Rate Coefficients of Exchange Reactions in Air and Carbon Dioxide
A simple theoretical Treanor-Marrone model is generalized to calculate state-resolved ex-change reaction rate coefficients in air and carbon dioxide. An analytical dependence of the activation energy on the vibrational energy of the reactants and products is obtained for the Zeldovich reactions. This allows taking into account the vibrational excitation of NO molecules formed as a result of exchange reactions. The state-resolved reaction rate coefficients calculated using the proposed model are in good agreement with the latest data of quasi-classical trajectory calculations. The developed approach is applied to calculate the state-resolved exchange reaction rate coefficients in carbon dioxide. The effect of the model parameter on the reaction rate coefficients is estimated. Multi-temperature rate coefficients of exchange reactions in CO2 are calculated under conditions characteristic for shock waves on the basis of vibrational distributions taking into account fast intermode VV exchange between symmetric and bending modes and slow VT relaxation in bending and antisymmetric modes. The effect of vibrational excitation of various modes on the reaction rate is discussed.
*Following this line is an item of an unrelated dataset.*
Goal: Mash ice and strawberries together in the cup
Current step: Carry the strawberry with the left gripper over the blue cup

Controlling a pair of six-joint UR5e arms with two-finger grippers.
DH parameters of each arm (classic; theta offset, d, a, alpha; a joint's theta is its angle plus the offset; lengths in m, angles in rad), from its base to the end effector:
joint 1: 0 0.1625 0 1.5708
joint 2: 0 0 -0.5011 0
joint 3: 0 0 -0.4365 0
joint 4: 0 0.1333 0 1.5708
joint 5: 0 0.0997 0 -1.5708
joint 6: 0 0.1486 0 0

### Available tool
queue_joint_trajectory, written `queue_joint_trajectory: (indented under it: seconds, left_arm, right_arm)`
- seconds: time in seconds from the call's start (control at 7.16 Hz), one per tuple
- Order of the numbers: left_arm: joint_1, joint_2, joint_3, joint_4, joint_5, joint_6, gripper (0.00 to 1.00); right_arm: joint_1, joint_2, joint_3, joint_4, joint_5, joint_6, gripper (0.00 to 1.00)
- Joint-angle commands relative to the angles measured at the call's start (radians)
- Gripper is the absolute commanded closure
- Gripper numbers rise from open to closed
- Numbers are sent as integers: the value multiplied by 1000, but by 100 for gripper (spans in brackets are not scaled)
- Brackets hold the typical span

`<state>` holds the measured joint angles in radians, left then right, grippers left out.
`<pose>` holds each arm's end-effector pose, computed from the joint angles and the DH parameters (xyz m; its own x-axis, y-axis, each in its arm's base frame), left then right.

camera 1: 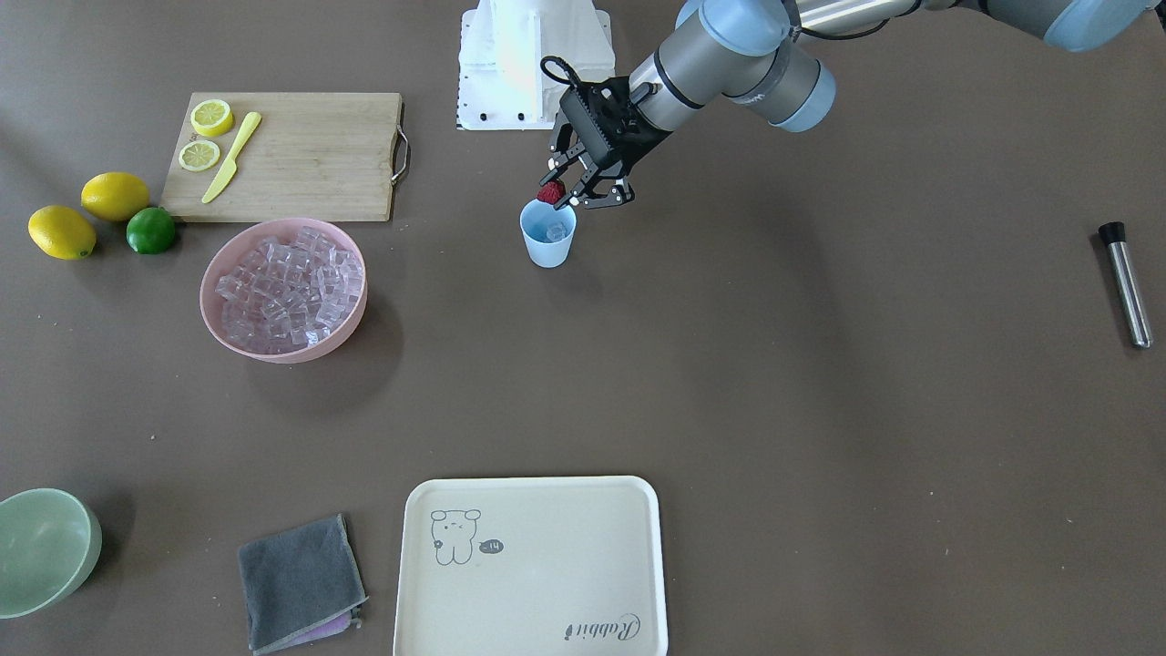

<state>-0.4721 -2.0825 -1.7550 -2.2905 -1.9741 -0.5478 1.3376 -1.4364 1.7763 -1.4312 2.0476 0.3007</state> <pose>0.6168 -0.3991 0.2422 0.1340 0.8132 -0.5663 -0.0795 0.5785 0.8118 -0.0818 -0.6261 0.5847 0.8396 -0.1372 0.5256 -0.0457 0.9463 0.3200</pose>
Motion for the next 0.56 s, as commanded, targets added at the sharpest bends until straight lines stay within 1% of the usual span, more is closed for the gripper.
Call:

Проведено обобщение простой теоретической модели Тринора-Маррона для расчета поуровневых коэффициентов скорости обменных реакций в воздухе и углекислом газе. Для реакций Зельдовича получена аналитическая зависимость энергии активации от колебательной энергии реагентов и продуктов. Это позволило учесть колебательное возбуждение молекулы NO, образующейся в результате обменных реакций. Коэффициенты скорости реакций, рассчитанные по предложенной модели, хорошо согласуются с последними данными квазиклассических траекторных расчетов. Разработанный подход применен для вычисления поуровневых коэффициентов скорости обменных реакций в углекислом газе, оценено влияние параметра модели на скорость реакции. Проведен расчет многотемпературных коэффициентов скорости обменных реакций в CO2 в условиях, характерных для течений за ударными волнами. При этом использованы колебательные распределения, учитывающие быстрый межмодовый VV обмен между симметричной и деформационной модами и замедленную VT релаксацию в деформационной и антисимметричной модах. Обсуждается влияние колебательного возбуждения различных мод на скорость реакции.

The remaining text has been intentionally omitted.